(Source material Opens)
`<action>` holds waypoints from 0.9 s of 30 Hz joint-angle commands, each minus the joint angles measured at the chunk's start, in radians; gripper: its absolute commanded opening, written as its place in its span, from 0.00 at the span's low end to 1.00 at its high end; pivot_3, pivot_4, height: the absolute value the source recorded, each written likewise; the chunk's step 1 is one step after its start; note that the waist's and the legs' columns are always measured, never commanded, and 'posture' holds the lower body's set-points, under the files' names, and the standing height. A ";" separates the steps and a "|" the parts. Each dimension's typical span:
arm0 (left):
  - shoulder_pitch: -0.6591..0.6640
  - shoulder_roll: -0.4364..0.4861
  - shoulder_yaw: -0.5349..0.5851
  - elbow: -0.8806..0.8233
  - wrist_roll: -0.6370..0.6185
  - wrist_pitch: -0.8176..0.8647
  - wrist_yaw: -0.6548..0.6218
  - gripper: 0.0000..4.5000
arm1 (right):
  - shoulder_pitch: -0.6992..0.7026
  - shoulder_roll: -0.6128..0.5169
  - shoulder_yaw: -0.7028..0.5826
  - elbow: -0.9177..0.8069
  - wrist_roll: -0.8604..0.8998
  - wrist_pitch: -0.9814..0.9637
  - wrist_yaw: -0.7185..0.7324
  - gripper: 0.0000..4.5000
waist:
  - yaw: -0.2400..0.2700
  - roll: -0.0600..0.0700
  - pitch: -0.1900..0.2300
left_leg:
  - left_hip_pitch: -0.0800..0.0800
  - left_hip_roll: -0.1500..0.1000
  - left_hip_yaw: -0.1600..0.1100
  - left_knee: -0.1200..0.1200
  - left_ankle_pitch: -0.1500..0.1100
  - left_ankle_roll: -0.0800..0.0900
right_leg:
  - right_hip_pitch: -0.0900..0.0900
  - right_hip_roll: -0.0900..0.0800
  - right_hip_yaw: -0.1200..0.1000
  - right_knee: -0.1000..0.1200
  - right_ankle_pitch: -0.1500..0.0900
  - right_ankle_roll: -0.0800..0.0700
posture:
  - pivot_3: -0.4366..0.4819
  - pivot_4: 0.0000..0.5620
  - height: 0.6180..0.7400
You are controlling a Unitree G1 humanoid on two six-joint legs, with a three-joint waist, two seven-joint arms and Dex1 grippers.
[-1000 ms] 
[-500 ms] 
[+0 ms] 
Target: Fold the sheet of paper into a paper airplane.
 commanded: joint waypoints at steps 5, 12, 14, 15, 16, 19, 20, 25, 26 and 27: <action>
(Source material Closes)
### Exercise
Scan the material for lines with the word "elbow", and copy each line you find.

### Exercise solution
  - elbow: -0.8806..0.8233
  - elbow: -0.9177..0.8069

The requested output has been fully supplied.